Without including any pictures, write out the data below exactly.

* * *

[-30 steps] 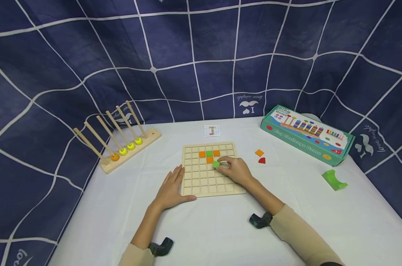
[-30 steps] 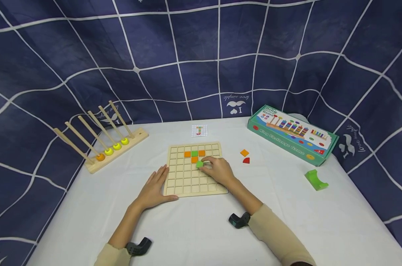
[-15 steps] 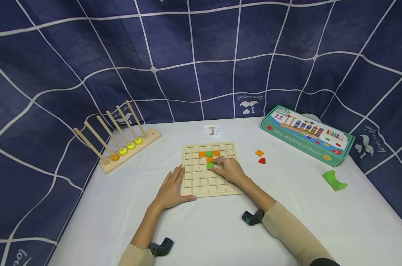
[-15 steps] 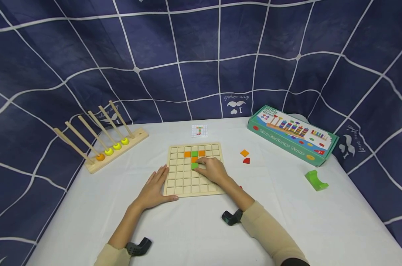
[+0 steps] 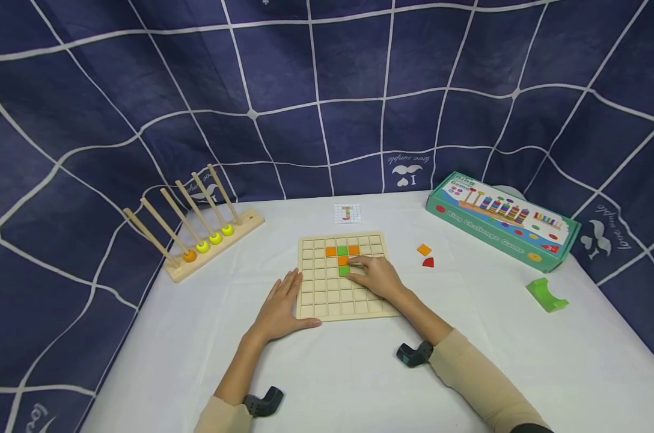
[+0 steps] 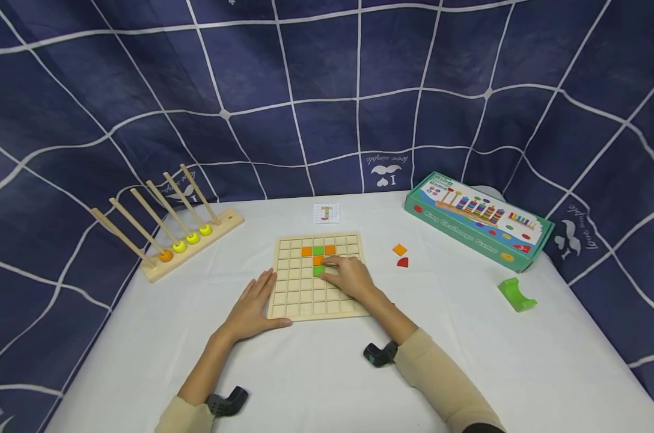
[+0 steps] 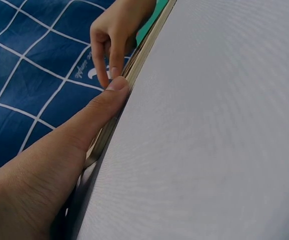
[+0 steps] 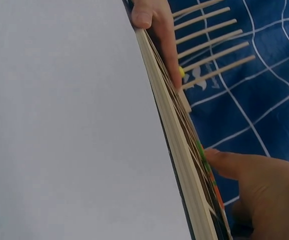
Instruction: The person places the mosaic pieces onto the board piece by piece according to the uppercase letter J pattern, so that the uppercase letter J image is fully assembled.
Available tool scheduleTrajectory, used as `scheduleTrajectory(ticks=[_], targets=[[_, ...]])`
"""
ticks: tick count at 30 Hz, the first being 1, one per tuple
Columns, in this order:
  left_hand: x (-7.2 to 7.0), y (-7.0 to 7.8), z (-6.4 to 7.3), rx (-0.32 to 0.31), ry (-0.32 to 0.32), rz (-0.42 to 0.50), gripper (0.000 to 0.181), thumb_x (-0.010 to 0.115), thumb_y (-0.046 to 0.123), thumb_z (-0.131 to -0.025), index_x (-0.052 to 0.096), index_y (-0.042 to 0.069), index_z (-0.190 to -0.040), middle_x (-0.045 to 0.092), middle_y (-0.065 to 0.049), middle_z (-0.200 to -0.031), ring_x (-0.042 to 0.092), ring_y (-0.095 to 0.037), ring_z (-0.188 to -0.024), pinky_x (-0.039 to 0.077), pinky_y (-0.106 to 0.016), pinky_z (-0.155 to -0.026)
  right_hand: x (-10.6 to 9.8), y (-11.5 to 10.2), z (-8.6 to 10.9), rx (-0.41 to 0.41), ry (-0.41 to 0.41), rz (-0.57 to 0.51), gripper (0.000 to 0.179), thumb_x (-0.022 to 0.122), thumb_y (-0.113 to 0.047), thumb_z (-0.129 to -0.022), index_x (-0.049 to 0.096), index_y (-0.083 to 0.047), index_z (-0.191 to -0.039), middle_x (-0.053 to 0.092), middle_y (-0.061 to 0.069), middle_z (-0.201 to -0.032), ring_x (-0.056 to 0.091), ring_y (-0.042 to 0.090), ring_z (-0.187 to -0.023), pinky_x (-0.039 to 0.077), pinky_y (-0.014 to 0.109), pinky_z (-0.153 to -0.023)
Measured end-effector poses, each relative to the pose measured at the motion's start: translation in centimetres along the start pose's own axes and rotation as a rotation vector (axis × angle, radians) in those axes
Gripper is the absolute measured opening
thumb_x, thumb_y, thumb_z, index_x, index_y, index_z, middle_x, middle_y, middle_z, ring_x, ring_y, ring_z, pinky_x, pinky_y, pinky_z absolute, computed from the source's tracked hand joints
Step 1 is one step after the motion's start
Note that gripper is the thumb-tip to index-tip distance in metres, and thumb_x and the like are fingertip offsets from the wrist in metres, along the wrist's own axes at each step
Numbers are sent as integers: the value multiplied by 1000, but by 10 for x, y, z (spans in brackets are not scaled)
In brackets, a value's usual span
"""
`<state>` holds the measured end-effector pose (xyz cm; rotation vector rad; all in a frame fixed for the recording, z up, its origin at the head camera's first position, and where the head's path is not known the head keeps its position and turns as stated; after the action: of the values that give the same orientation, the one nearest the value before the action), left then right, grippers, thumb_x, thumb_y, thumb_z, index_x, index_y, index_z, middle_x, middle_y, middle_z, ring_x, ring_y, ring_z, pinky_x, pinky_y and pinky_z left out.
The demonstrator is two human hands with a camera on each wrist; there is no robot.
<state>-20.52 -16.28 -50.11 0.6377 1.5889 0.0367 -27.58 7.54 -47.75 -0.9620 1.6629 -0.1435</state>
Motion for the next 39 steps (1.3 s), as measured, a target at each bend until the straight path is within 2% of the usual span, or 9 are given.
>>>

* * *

» **Final answer**
[-30 steps] 
[-30 steps] 
[-15 steps] 
[-15 steps] 
[+0 steps] 
[+0 steps] 
[+0 steps] 
[+0 steps] 
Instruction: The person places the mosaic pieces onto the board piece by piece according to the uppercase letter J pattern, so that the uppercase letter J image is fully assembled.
Available tool scheduleTrajectory, used as `scheduleTrajectory(ticks=[_], targets=[[_, ...]])`
"""
ticks: tick count at 30 Hz, the first being 1, one per tuple
Columns, in this order:
  left_hand: x (-7.2 to 7.0), y (-7.0 to 7.8), z (-6.4 to 7.3), rx (-0.32 to 0.31), ry (-0.32 to 0.32), rz (-0.42 to 0.50), gripper (0.000 to 0.181), thumb_x (-0.010 to 0.115), thumb_y (-0.046 to 0.123), thumb_z (-0.131 to -0.025), index_x (-0.052 to 0.096), index_y (-0.042 to 0.069), index_z (-0.190 to -0.040), middle_x (-0.045 to 0.092), middle_y (-0.065 to 0.049), middle_z (-0.200 to -0.031), ring_x (-0.042 to 0.092), ring_y (-0.095 to 0.037), ring_z (-0.188 to -0.024), pinky_x (-0.039 to 0.077), pinky_y (-0.106 to 0.016), pinky_z (-0.155 to -0.026)
  right_hand: x (-10.6 to 9.8), y (-11.5 to 10.2), z (-8.6 to 10.9), rx (-0.41 to 0.41), ry (-0.41 to 0.41), rz (-0.57 to 0.51), gripper (0.000 to 0.179), thumb_x (-0.022 to 0.122), thumb_y (-0.113 to 0.047), thumb_z (-0.129 to -0.022), index_x (-0.049 to 0.096), index_y (-0.083 to 0.047), index_z (-0.191 to -0.039), middle_x (-0.053 to 0.092), middle_y (-0.061 to 0.069), middle_z (-0.201 to -0.032), ring_x (-0.056 to 0.091), ring_y (-0.042 to 0.090), ring_z (-0.187 to -0.023), pinky_x (-0.039 to 0.077), pinky_y (-0.014 to 0.109), pinky_z (-0.153 to -0.023)
Measured end-effector poses, each relative to the pose measured at the motion's start: translation in centimetres along the start pose's own axes and rotation as a rotation vector (axis × angle, radians) in those axes
Gripper is the absolute measured opening
thumb_x, thumb_y, thumb_z, index_x, index_y, index_z, middle_x, middle_y, middle_z, ring_x, ring_y, ring_z, pinky_x, pinky_y, pinky_z absolute, computed from the source's tracked hand joints
Step 1 is one step after the motion's start
Note that gripper is the thumb-tip to index-tip distance in metres, and thumb_x and the like are fingertip offsets from the wrist in metres, along the wrist's own axes at each step
Numbers are sent as integers: the value multiplied by 1000, but by 10 for x, y, z (spans in brackets are not scaled)
In brackets, a value's usual span
"""
`<state>` holds the measured end-effector pose (xyz cm; rotation vector rad; all in a frame fixed for the recording, z up, its origin at the head camera's first position, and where the head's path is not known the head keeps its position and turns as stated; after the action: of the values that give the same orientation, the one nearest the value before the action), left then right, grippers, thumb_x, thumb_y, thumb_z, index_x, index_y, index_z, middle_x, middle_y, middle_z, ring_x, ring_y, ring_z, pinky_x, pinky_y and pinky_z left out.
The demonstrator is two human hands with a camera on each wrist; there is no robot.
<state>-20.52 -16.28 -50.11 0.6377 1.5889 0.0367 -27.58 7.54 -47.75 -0.9620 1.6629 -0.1435</state>
Motion for the next 39 steps (1.3 s), as measured, a target at each bend until the straight path is within 2% of the usual span, or 9 are given.
>>>

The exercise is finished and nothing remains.